Obesity During Pregnancy an Epidemic

Obesity among women who are pregnant is increasingly prevalent in England, reaching levels that have some health experts calling it an epidemic.

Women commonly gain excess weight during pregnancy, but going into pregnancy obese poses health risks for both the mother and her unborn child.

In the UK, almost 50 percent of pregnant women are overweight or obese, according to a recent report by the National Institute for Health and Clinical Excellence (Nice). Carrying too much excess weight puts them at a higher risk of developing serious health conditions during pregnancy, some of which can be fatal, such as pre-eclampsia, blood clots, miscarriages and still births.

Babies born to an obese mother are also at a higher risk to be premature, which is a leading cause of infant death and illnesses ranging from chronic breathing problems to cerebral palsy, impaired vision and hearing loss.

Nice recommends that pregnant women only drink water and have at least 30 minutes of daily exercise, which could include a brisk walk, swimming or cycling. Doctors also advise against eating double the amount of food when pregnant – no more “eating for two.” Instead, women who are pregnant should have an average of 200 more calories a day than they would normally eat, which amounts to about two bananas, according to the health watchdog. They also recommend that pregnant women make sure to eat breakfast so they’re less tempted to snack throughout the day.

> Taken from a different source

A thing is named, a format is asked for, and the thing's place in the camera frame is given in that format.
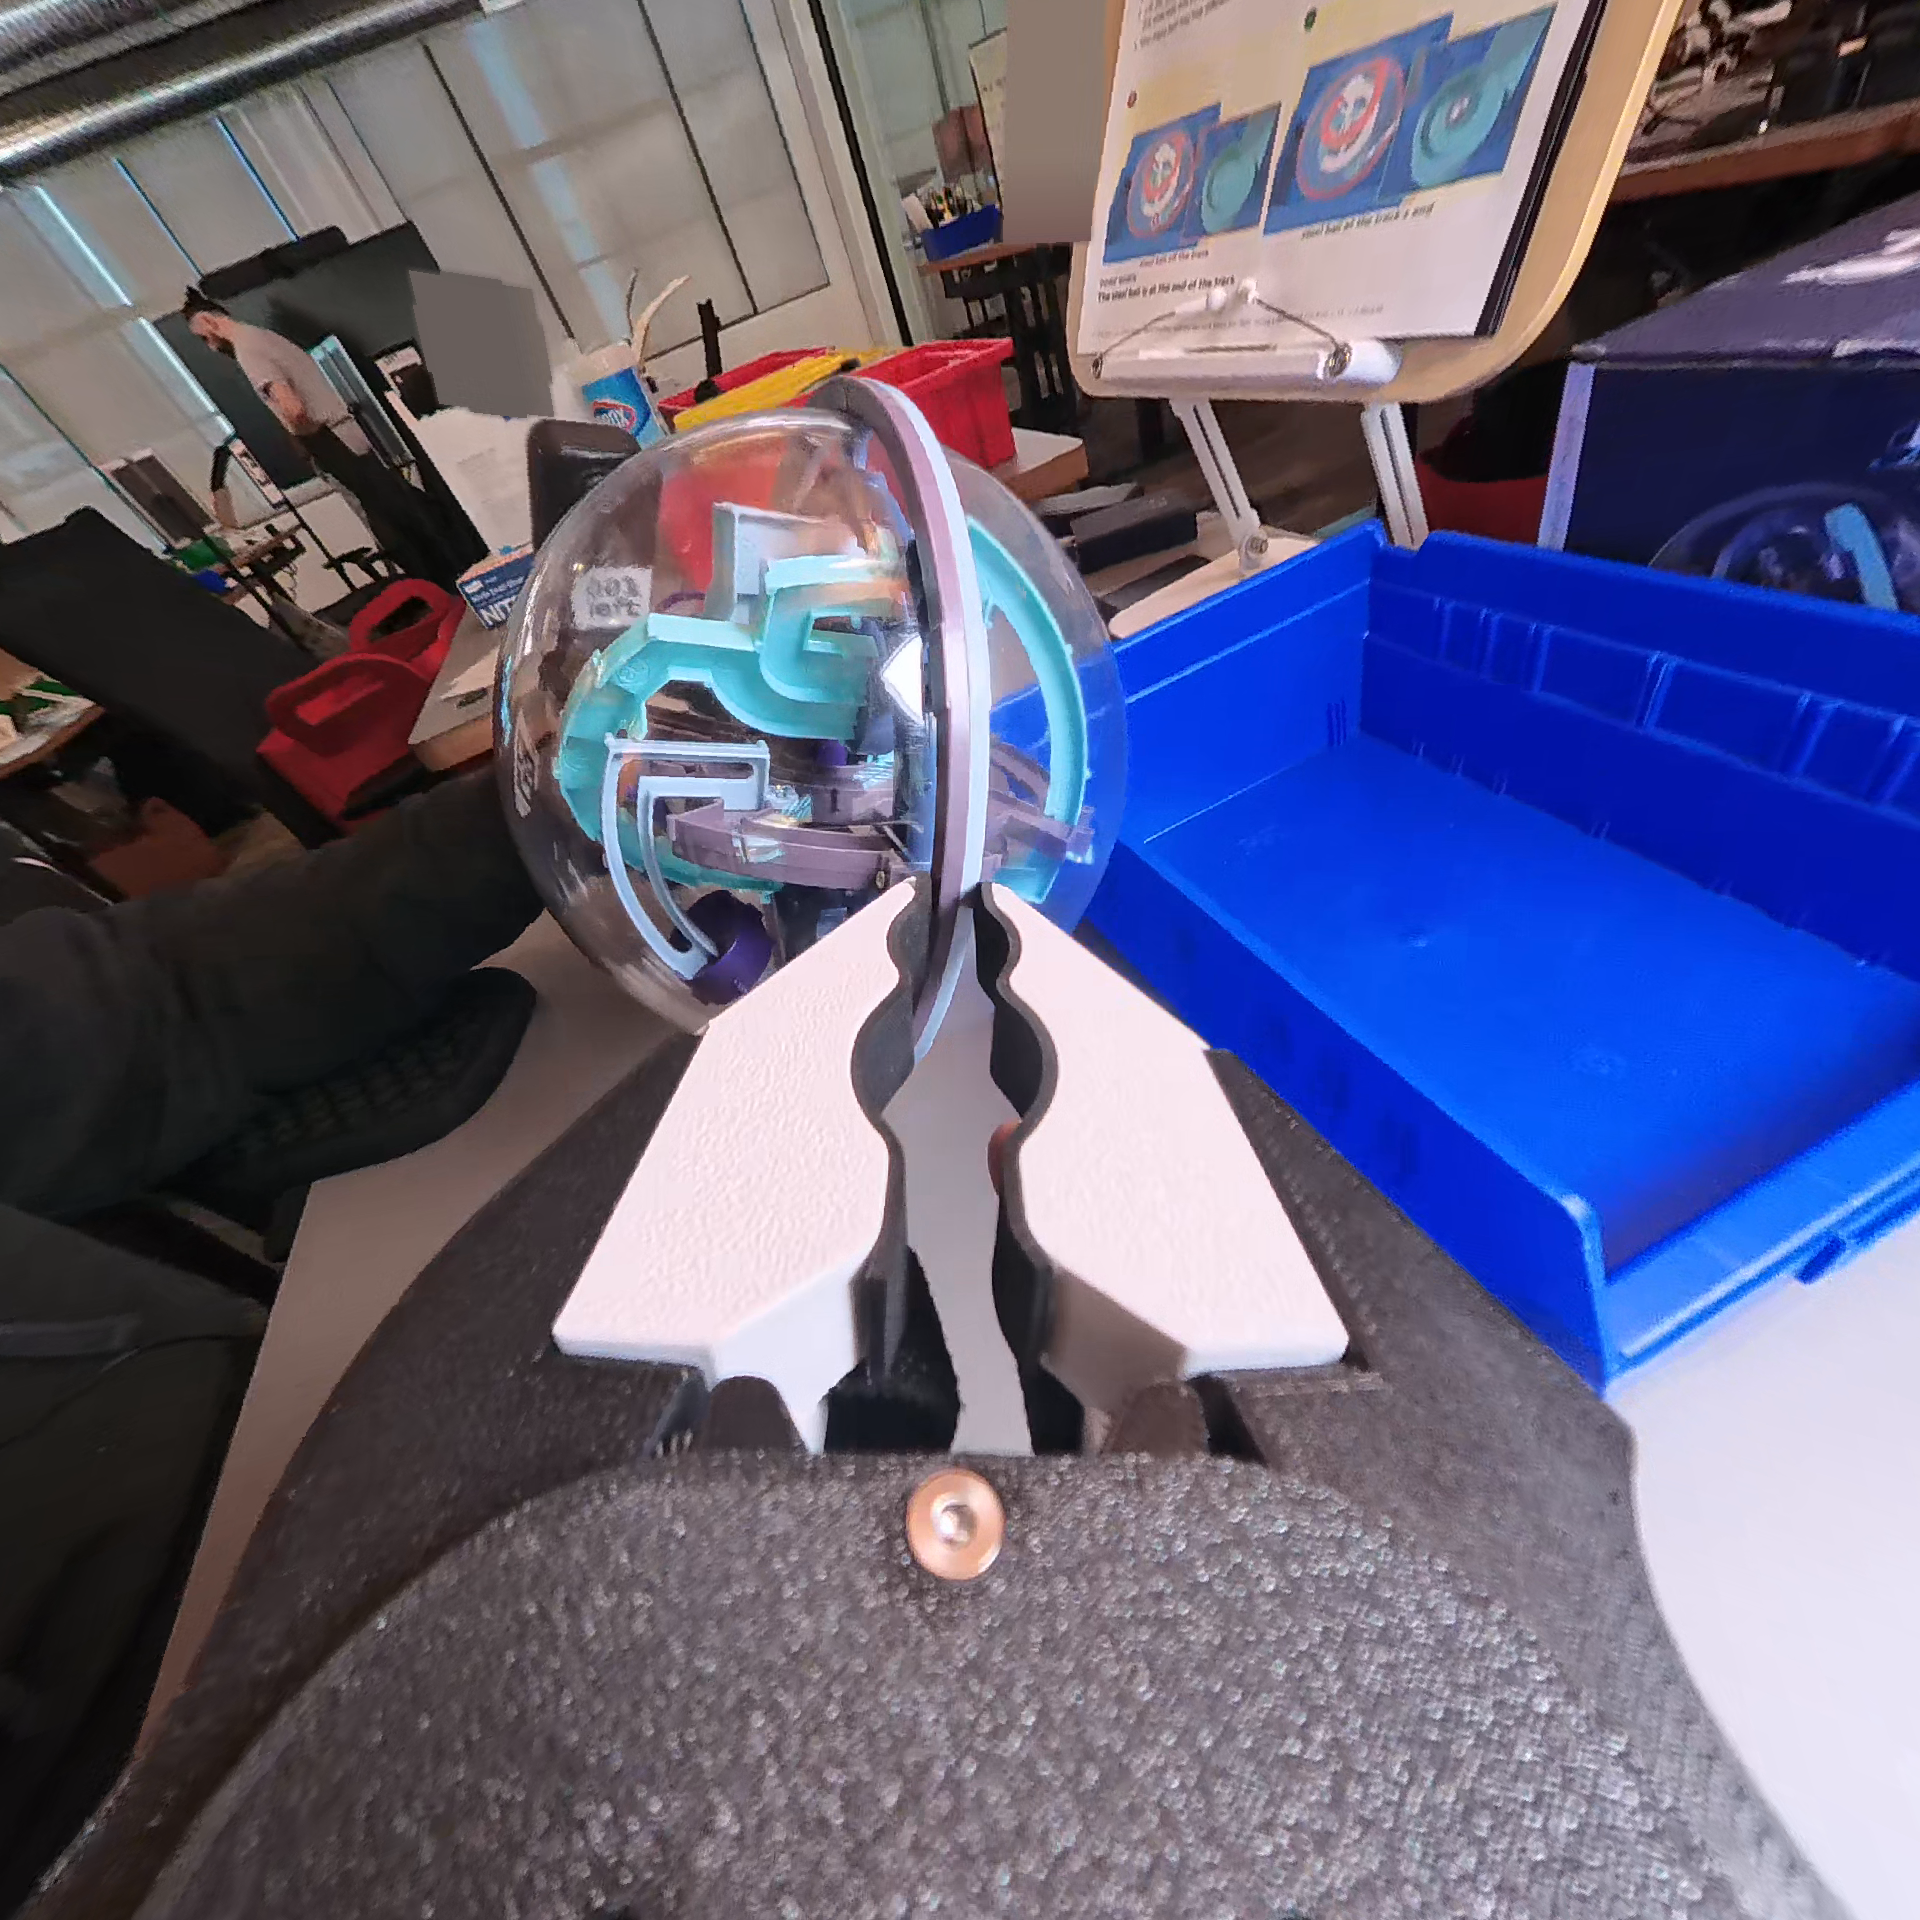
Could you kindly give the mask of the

Critics note that there is conflicting advice about weight gain and exercise during pregnancy and believe the recommendations will fall on deaf ears.

“This guidance won’t be taken seriously by the majority of pregnant women,” Jill Kirby, director of the Right-wing think-tank the Centre for Policy Studies, told UK’s Daily Mail. “It is so far removed from what they are going through. Aside from the whole subject of nanny-state intrusion it seems to me it is quite impractical.”